There were two immediate highlights for the musical partnership of Gerzmava and Ganelina in Glinka’s ‘The Lark’ which had a languid, plaintive quality with the pianist’s nimble accompaniment imitating a lark thrilling. Also, the pair combined to create some Spanish heat for the same composer’s dance-like serenade ‘I am here, Inesilia’. Rimsky-Korsakov drew from Ganelina some more virtuosity especially in the first of his three, ‘It was not the wind, blowing from the heights. Here you could almost feel a rustling breeze from the piano as Gerzmava sang with an ardent longing. Tchaikovsky’s ‘Softly the spirit soared up to heaven’ was noticeable for its restrained ecstasy. Ganelina had further opportunities to shine with the opening music and postludes to the Rachmaninoff set of songs. ‘Lilacs’ had a palpable tender fragrance and ‘They answered’ had rather more urgency than some of the earlier songs and there was an exquisitely held ‘Lyubite!’ (‘Love’) to provide a perfect ending to an engrossing first half.

It was now time for those aforementioned ‘operatic fireworks’ which began with extracts from the closing scene of Donizetti’s Anna Bolena. Imprisoned Anna is losing touch with reality and imagines it is again her wedding day (‘Piangete voi?’). It was heart-rendering stuff from Gerzmava. In a deeply poignant performance, she sang her lines with great refinement punctuated by the occasional anguished cries of someone who knows that death is near. Throughout the recital the audience were often so desperately keen to clap Gerzmava that no pause in the music went without applause starting and so to overcome this – in collusion with the ever-supportive Ganelina – Gerzmava raced on to the cabaletta ‘Al dolce guidami’ as Anna imagines she sees Percy. Now we could experience the full splendour of Gerzmava’s legato and coloratura. ‘Coppia iniqua, l’estrema vendetta’ concludes this final scene of the opera in which Anna vehemently denounces Henry VIII and Jane Seymour. As the scorned woman, Gerzmava’s vengeful voice was pushed to its limits in impassioned outbursts from a soprano at the height of her powers.

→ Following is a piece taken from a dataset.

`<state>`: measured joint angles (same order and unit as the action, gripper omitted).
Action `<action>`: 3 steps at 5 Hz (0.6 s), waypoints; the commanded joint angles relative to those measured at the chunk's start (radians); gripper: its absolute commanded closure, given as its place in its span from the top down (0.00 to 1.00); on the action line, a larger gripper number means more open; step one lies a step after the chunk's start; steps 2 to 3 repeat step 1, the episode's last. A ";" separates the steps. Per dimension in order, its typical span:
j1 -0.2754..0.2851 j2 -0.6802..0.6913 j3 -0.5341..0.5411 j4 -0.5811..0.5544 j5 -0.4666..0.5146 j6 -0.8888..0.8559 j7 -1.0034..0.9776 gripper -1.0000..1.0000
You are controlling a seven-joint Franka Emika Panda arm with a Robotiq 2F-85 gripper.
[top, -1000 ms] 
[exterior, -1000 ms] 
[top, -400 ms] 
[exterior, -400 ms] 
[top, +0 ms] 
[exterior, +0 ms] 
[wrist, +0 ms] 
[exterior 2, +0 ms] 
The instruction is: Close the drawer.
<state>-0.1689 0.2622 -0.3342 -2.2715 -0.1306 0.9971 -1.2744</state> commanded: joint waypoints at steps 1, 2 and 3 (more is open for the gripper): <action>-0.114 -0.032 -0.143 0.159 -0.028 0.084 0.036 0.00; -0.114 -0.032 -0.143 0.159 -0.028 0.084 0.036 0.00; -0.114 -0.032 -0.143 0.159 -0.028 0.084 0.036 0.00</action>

Hahn’s ‘À Chloris’ was the vocal palate cleanser before Gerzmava launched into ‘Pace, pace, mio Dio!’ from Verdi’s La forza del destino. Here there was some superb vocal shading, great control and beautiful phrasing. Two dreamily reflective Fauré songs followed with ‘Le papillon et la fleur’ allowing both pianist and soprano to be rather more playful with their music than anywhere in the rest of the programme. During ‘Casta diva’, the radiant prayer to the moon from Bellini’s Norma, there was further dignified, effortless and controlled singing and it brought everything to a triumphant conclusion.

The first of two encores was Ernesto De Curtis’s classic Neapolitan song ‘Non ti scordar di me’ and an enthusiastic audience lapped it up. No one who was at this recital will indeed forget it nor Gerzmava’s talent. She then created even more excitement with a rousing Russian folk-dance number ‘Travushka-muravushka’ which thrilled the large number of her compatriots amongst those filling the Cadogan Hall.